Lifestyle was a Britishdaytime television channel dedicated to women and family, and was broadcast on cable and on transponder 5 of the Astra satellite from 1989.
History
Lifestyle was launched on 30 October 1985 and was initially available on cable networks such as Rediffusion Cablevision in parts of the United Kingdom and Cablelink in parts of Ireland. Lifestyle's daytime lineup mainly consisted of magazines, novelas and movies. The programming was linked by an in vision continuity announcer, David Hamilton. By the late 1980s and early 1990s, the channel was showing a range of classic American comedies and crime dramas such as Divorce Court and Remington Steele along with film noir classics from the 1940s and 1950s. The channel's logo originally consisted of three-dimensional graphics forming a face, but when the channel relaunched, it was changed to a colourful pastel butterfly graphic along with a signature flute tune, typifying the gentle pace and reflective style of the channel as a whole. In 1990, from 10pm to 6am the transponder was used to broadcast the Lifestyle Satellite Jukebox, a music video request channel.

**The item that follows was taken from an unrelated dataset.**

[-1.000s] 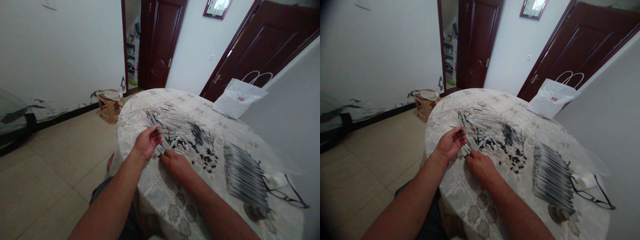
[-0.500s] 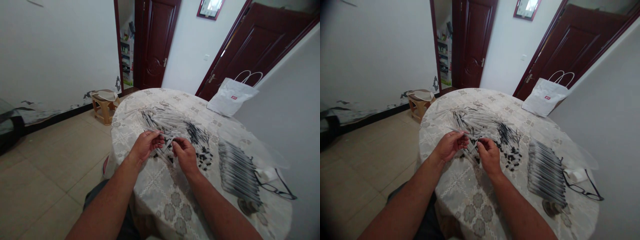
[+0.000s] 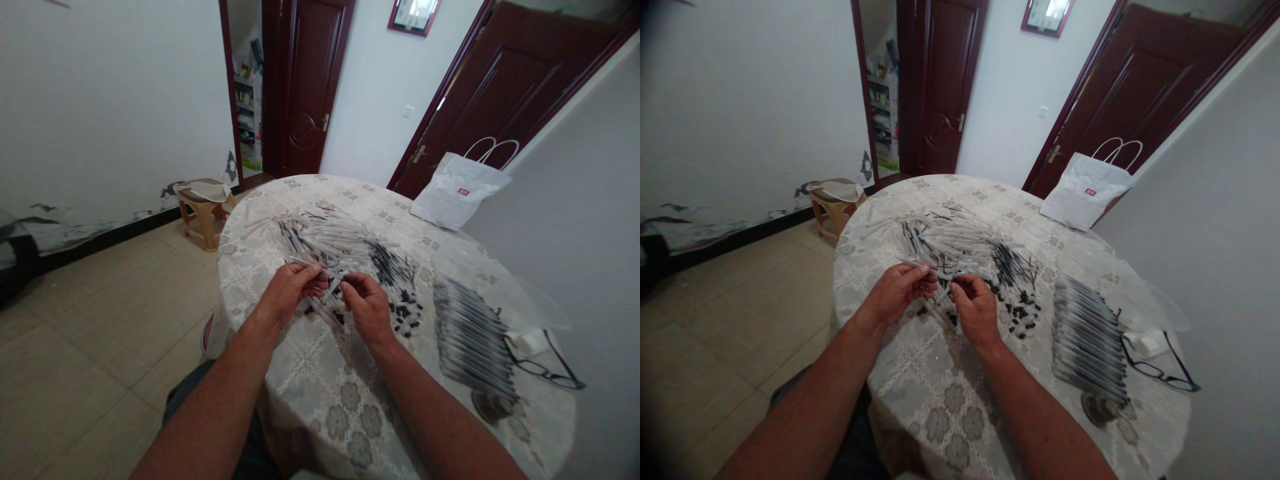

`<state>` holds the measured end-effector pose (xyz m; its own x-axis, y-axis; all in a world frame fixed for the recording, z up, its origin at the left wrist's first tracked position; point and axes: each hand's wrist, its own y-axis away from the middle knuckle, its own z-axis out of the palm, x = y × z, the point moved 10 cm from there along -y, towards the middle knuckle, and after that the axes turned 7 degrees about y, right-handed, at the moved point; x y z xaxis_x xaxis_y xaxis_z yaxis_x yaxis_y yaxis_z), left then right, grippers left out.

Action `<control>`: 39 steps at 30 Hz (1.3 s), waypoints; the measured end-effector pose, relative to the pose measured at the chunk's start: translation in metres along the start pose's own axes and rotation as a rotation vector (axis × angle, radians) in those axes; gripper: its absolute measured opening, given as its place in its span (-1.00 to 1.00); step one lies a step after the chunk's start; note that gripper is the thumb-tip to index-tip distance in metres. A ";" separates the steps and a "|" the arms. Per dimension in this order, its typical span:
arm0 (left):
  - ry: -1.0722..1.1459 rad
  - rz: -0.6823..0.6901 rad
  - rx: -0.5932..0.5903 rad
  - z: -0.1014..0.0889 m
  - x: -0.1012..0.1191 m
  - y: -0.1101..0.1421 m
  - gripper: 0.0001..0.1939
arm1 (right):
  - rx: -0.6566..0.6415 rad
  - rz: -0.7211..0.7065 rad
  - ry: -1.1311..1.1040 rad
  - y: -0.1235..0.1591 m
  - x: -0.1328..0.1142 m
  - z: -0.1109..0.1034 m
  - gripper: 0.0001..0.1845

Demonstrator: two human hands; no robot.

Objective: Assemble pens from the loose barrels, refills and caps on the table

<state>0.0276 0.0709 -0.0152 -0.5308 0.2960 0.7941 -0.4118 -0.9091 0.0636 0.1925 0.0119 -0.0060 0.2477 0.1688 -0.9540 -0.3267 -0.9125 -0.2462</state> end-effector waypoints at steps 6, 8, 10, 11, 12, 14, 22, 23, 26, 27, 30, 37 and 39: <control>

The hours between the ending of Lifestyle's programmes and the start of satellite Jukebox were filled by Sell-a-Vision home shopping programmes. For a time, The Children's Channel also transmitted on transponder 5, airing during the early morning before Lifestyle programming started. In the early 1990s, Lifestyle's transmission time was extended and it aired 10:00 to 18:00. The channel became more associated with the Sky television brand by becoming part of its advertising campaigns for the Astra satellite on which all Sky channels and Lifestyle could be seen. The channel was airing the successful chat showSally Jesse Raphael along with several popular American gameshows including Classic Concentration, The Joker's Wild, Tic-Tac-Dough and Supermarket Sweep. More recent programming was also acquired, and Australian series including Rafferty's Rules, Cop Shop and Skyways aired along with American soap operas Search For Tomorrow and The Edge of Night. The channel's fate was sealed because it never achieved huge ratings, and Lifestyle closed down on 24 January 1993, with its most popular shows moving to Sky One and a new channel for women launched a few months later called UK Living on the Sky Multichannels package. Astra transponder 5's programming was replaced the following day by a German channel, Vox.